+++ SUPPLIED INFORMATION +++
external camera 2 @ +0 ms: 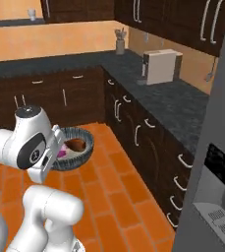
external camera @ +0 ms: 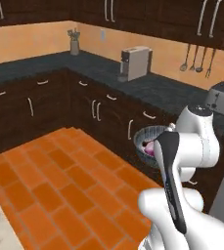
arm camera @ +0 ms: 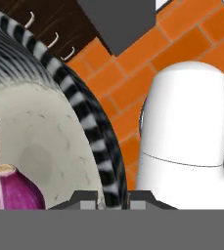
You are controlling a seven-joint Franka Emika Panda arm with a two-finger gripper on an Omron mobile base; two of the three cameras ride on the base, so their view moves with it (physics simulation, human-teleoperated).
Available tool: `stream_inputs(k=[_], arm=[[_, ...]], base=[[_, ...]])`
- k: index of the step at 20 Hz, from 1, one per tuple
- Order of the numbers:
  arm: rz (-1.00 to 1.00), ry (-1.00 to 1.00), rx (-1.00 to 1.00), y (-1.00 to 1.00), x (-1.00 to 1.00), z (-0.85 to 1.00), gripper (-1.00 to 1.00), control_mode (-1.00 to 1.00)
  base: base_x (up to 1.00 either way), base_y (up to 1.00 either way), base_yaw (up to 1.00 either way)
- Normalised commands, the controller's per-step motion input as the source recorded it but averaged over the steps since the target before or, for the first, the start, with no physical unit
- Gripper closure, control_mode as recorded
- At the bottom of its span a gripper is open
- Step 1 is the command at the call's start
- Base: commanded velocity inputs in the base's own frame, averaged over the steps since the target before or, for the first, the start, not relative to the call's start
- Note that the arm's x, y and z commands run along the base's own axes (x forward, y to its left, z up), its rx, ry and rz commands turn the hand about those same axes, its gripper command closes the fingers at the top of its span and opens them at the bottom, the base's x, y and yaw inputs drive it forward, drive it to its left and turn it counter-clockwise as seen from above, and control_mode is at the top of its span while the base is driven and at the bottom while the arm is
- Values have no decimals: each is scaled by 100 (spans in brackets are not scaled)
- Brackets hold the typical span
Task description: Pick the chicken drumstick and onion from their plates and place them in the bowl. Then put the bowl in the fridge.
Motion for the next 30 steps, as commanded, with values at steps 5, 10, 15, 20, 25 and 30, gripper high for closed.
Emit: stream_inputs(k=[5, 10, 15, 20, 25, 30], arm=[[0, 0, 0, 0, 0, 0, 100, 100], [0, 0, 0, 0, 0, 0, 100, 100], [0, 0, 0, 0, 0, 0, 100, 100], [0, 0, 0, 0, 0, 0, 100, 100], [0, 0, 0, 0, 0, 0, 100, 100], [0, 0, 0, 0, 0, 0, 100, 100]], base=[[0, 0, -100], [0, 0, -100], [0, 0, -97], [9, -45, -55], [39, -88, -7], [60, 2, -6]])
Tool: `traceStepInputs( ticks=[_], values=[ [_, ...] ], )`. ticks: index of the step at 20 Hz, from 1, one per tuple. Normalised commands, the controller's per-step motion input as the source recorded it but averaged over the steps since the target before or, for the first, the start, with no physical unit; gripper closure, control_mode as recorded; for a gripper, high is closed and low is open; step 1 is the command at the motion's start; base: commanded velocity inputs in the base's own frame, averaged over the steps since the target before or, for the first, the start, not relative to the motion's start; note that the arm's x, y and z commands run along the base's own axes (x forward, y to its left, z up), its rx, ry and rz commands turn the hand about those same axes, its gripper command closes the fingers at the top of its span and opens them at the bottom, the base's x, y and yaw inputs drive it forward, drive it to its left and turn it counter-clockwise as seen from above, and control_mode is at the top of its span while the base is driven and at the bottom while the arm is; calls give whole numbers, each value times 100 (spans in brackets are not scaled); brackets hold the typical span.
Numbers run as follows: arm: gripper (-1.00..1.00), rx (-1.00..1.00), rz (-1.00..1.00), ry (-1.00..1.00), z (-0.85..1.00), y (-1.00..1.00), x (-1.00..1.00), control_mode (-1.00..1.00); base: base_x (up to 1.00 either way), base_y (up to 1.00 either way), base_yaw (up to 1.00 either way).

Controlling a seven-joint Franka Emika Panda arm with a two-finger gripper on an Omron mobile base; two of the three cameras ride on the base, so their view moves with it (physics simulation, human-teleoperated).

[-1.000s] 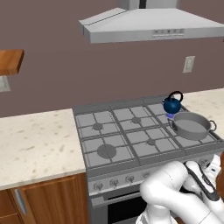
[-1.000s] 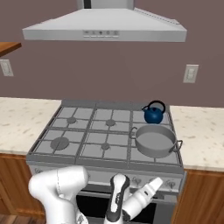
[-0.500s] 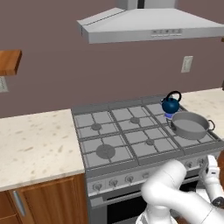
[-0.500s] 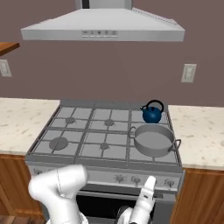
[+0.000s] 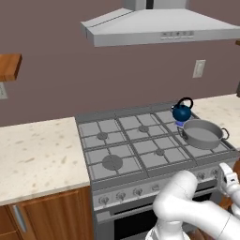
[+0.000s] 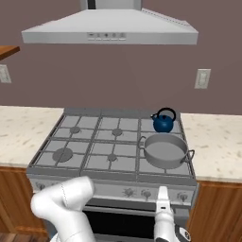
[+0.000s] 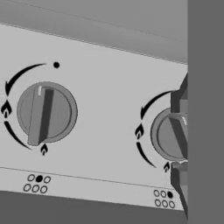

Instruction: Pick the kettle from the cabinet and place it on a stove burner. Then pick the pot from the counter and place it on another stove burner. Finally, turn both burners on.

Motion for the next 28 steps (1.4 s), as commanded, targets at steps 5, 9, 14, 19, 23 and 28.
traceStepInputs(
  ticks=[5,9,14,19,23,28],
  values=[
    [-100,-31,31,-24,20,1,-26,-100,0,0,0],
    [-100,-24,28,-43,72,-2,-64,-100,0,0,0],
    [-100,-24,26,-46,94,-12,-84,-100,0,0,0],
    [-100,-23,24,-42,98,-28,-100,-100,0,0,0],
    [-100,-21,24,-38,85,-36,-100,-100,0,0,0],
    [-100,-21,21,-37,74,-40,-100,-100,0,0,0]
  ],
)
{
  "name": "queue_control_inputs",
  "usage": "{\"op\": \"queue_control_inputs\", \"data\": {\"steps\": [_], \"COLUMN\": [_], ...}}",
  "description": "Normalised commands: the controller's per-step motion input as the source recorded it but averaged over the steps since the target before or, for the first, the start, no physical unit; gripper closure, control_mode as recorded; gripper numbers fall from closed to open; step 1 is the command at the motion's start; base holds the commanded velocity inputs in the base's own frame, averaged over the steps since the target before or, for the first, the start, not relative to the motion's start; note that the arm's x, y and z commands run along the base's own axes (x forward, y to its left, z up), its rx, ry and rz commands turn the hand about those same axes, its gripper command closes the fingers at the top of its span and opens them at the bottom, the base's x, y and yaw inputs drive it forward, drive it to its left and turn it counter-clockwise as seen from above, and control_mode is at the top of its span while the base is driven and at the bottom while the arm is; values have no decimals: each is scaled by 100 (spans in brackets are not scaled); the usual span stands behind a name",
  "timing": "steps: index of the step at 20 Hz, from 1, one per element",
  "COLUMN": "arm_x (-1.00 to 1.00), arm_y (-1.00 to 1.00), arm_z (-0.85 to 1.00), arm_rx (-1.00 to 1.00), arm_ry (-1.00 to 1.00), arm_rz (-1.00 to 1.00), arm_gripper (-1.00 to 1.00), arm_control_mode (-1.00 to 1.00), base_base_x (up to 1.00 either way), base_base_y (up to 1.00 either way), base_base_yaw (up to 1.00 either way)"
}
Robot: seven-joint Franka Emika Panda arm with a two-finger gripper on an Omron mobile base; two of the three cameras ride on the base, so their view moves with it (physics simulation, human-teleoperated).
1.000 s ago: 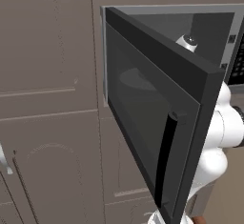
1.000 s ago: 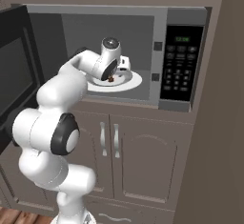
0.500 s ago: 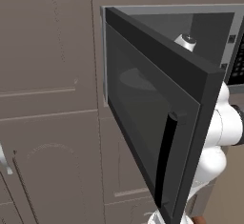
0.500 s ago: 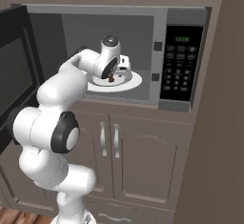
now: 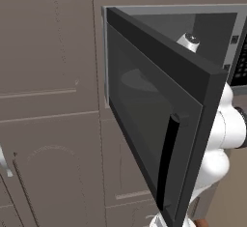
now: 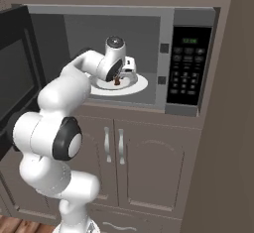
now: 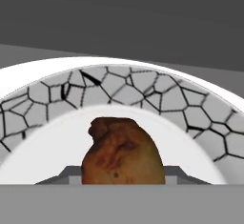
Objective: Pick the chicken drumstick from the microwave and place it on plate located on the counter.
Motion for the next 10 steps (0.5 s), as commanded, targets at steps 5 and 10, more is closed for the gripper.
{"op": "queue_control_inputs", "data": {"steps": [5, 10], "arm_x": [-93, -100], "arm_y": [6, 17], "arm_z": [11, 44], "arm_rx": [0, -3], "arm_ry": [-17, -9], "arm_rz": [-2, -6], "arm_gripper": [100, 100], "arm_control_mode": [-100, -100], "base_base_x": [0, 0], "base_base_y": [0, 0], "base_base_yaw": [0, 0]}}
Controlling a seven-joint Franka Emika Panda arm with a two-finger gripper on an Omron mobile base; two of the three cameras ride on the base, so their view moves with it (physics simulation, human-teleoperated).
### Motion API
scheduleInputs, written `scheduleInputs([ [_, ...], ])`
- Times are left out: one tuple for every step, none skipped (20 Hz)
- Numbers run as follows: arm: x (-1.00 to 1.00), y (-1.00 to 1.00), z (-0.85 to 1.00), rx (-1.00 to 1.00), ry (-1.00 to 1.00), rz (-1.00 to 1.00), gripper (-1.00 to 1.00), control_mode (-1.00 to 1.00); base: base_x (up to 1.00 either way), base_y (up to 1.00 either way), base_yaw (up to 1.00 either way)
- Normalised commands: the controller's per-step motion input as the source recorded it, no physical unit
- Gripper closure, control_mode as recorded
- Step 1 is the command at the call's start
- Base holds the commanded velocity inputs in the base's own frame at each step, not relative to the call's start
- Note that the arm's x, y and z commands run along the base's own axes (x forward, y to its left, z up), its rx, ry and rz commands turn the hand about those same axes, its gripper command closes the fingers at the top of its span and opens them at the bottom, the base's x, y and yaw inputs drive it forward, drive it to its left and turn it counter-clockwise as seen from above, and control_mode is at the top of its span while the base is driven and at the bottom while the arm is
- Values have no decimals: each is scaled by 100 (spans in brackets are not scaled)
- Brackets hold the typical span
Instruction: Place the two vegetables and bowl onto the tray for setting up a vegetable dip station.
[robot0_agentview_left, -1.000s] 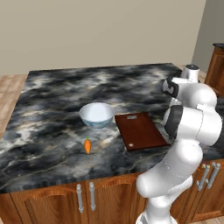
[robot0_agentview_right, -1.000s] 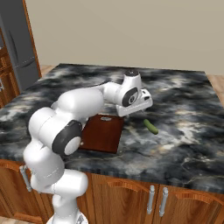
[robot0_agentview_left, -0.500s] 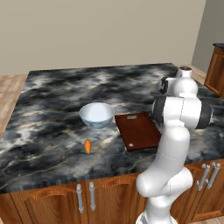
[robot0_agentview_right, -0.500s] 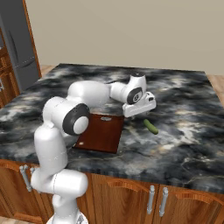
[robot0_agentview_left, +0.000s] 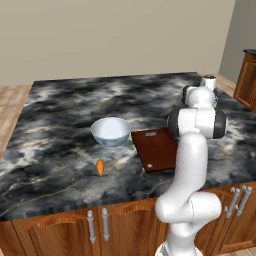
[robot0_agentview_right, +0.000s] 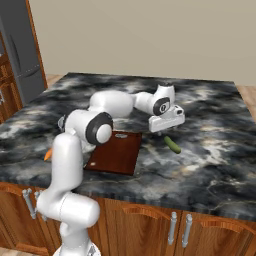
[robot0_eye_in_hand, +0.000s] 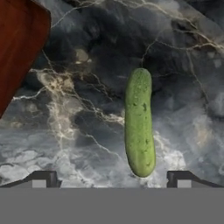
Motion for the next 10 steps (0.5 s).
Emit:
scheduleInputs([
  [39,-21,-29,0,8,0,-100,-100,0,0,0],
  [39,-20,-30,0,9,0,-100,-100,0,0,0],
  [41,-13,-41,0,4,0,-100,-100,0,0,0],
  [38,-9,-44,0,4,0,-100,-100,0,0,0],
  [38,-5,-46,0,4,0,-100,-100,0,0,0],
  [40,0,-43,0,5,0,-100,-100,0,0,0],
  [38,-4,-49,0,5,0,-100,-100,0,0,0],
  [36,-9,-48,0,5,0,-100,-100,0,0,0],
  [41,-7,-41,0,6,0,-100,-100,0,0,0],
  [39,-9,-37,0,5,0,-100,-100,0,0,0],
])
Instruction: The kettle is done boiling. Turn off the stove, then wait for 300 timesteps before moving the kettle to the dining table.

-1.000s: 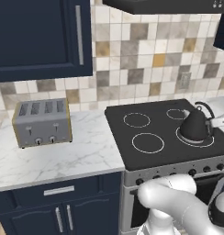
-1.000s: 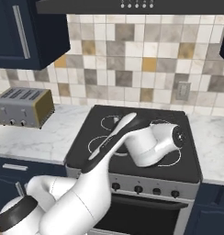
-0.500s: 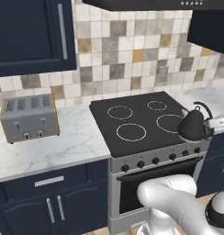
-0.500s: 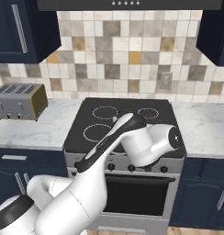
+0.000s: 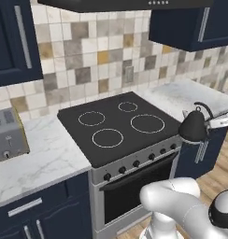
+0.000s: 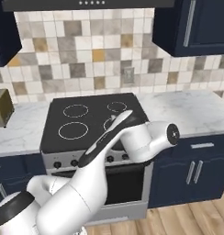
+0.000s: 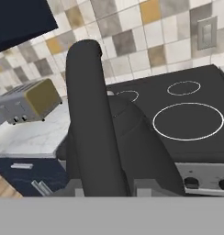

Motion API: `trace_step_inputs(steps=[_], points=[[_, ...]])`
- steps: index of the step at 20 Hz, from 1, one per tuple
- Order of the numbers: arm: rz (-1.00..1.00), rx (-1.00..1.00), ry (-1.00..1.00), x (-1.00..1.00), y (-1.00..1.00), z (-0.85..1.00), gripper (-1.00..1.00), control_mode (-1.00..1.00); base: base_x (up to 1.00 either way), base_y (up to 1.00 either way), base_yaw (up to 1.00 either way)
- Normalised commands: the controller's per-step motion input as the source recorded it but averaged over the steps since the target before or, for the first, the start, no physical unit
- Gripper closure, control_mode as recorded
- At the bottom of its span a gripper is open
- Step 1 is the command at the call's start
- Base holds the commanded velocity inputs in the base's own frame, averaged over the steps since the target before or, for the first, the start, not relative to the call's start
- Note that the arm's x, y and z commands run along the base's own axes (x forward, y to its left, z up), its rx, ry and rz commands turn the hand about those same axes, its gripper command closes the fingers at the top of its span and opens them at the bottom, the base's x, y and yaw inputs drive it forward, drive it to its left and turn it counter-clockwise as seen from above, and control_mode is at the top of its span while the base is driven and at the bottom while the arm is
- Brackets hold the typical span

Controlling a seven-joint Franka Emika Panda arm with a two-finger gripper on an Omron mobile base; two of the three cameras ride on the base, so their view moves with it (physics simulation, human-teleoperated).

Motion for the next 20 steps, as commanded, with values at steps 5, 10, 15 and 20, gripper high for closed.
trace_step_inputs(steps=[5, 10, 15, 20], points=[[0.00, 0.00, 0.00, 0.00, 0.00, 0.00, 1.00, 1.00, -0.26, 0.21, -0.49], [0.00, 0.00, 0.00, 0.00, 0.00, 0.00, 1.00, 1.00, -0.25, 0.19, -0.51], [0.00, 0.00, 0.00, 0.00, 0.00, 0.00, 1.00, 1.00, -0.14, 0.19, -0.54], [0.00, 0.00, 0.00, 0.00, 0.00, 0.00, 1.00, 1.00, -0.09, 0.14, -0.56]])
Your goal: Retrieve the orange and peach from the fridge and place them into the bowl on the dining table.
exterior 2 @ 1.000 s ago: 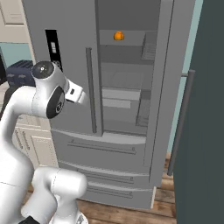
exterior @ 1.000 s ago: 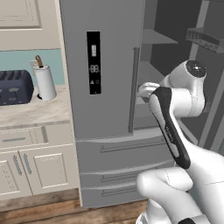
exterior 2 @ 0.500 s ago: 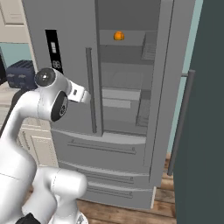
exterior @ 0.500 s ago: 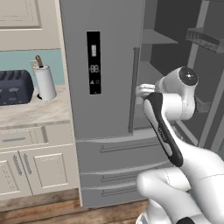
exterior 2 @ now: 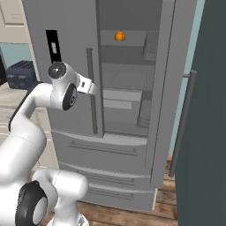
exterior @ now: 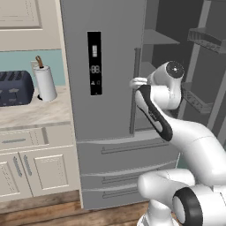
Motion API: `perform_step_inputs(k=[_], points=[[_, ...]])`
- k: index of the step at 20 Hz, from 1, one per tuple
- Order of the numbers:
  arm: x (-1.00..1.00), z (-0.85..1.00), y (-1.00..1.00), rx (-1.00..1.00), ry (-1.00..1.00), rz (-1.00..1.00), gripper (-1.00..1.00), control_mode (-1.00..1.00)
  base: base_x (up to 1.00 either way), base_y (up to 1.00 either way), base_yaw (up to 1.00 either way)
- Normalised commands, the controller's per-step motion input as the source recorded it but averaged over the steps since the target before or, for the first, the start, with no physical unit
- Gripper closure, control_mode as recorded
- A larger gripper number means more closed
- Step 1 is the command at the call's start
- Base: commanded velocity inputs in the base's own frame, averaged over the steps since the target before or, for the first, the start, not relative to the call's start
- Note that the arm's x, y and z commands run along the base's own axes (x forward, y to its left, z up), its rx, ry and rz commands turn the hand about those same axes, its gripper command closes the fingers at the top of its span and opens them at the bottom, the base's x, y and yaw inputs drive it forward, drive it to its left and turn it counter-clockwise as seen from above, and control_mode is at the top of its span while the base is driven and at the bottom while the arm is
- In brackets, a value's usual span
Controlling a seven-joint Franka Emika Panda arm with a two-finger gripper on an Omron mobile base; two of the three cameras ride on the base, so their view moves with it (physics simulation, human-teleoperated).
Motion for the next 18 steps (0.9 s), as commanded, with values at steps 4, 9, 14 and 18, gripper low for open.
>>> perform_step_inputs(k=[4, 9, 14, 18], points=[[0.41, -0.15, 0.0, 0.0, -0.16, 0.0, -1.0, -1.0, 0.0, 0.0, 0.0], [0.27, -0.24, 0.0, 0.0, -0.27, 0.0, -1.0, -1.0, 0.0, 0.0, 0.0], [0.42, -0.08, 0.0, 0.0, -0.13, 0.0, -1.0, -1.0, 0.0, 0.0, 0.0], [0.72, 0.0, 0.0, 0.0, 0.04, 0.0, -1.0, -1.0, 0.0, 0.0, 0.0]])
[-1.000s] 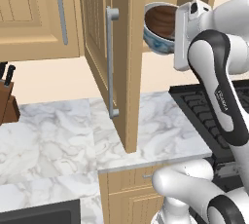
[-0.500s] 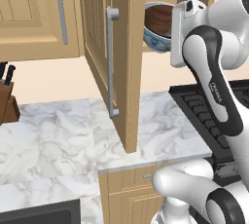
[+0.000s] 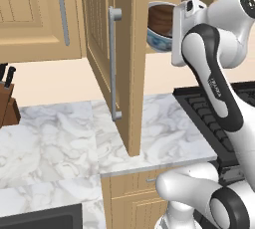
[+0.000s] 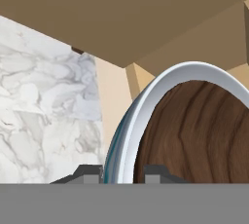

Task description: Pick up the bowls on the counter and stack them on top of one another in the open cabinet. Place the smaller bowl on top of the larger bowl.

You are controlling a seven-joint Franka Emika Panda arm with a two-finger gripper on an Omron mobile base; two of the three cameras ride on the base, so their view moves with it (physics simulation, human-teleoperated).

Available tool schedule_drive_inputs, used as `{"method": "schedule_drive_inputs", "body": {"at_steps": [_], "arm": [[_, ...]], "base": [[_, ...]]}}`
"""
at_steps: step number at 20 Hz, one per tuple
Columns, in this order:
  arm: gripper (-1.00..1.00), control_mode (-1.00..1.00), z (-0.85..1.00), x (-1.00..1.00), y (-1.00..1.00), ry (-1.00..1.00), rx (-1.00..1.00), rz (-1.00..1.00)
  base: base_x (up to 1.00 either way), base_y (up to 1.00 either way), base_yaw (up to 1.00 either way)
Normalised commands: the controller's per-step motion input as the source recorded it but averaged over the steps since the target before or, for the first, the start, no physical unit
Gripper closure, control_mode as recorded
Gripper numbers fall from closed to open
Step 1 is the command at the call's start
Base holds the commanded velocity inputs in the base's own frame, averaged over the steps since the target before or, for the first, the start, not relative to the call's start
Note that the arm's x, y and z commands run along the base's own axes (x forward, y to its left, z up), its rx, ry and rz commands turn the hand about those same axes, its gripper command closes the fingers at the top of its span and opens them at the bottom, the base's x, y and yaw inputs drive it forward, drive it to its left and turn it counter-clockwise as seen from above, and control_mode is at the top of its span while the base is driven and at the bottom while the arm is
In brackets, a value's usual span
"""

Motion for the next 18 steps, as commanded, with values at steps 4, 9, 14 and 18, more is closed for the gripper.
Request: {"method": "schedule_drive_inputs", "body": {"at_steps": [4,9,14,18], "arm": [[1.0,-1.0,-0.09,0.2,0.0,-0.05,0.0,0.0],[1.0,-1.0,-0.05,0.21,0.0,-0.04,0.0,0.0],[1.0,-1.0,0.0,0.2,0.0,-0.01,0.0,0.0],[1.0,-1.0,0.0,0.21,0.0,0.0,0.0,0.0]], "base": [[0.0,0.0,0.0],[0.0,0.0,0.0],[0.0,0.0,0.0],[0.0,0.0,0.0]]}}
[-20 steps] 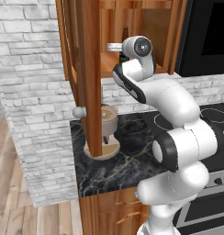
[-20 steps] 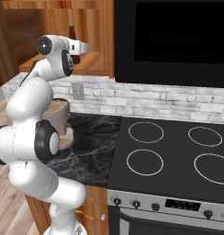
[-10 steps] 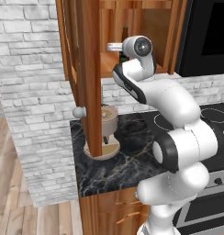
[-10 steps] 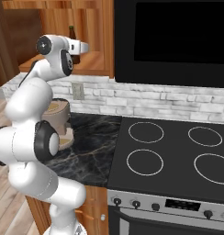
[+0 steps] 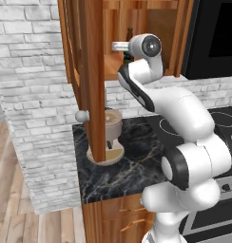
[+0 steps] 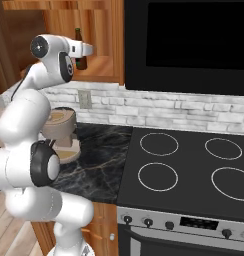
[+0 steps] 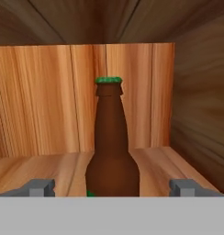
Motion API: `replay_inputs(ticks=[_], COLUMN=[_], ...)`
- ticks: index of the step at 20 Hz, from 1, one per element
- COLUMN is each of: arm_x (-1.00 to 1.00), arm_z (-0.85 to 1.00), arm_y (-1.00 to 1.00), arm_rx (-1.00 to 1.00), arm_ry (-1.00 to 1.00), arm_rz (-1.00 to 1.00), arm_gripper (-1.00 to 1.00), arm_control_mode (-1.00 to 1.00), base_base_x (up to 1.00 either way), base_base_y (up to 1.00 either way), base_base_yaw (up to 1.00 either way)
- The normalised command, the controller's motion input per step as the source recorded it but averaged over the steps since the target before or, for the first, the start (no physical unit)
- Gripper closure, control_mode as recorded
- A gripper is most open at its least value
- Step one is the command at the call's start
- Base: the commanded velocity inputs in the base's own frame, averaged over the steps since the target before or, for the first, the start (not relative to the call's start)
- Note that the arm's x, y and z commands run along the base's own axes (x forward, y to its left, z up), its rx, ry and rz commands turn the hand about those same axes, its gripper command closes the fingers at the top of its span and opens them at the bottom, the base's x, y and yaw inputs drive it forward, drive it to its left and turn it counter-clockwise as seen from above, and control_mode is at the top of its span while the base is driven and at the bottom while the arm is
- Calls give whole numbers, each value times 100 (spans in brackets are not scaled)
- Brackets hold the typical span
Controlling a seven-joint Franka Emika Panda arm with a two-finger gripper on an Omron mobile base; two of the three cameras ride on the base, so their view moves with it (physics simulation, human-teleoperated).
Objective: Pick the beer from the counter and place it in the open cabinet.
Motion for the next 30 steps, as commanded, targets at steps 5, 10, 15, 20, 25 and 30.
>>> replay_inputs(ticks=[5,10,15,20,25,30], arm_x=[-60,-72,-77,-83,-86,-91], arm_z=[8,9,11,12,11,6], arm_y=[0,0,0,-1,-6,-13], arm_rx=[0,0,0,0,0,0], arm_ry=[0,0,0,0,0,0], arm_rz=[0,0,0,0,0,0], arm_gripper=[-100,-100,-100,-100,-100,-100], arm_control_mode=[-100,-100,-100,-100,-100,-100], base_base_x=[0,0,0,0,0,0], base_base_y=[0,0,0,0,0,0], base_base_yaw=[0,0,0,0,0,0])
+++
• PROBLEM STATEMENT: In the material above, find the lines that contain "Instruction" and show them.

• RESPONSE BOX:
Instruction: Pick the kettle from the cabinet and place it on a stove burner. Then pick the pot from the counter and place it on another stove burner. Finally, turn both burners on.
Instruction: Place the two vegetables and bowl onto the tray for setting up a vegetable dip station.
Instruction: The kettle is done boiling. Turn off the stove, then wait for 300 timesteps before moving the kettle to the dining table.

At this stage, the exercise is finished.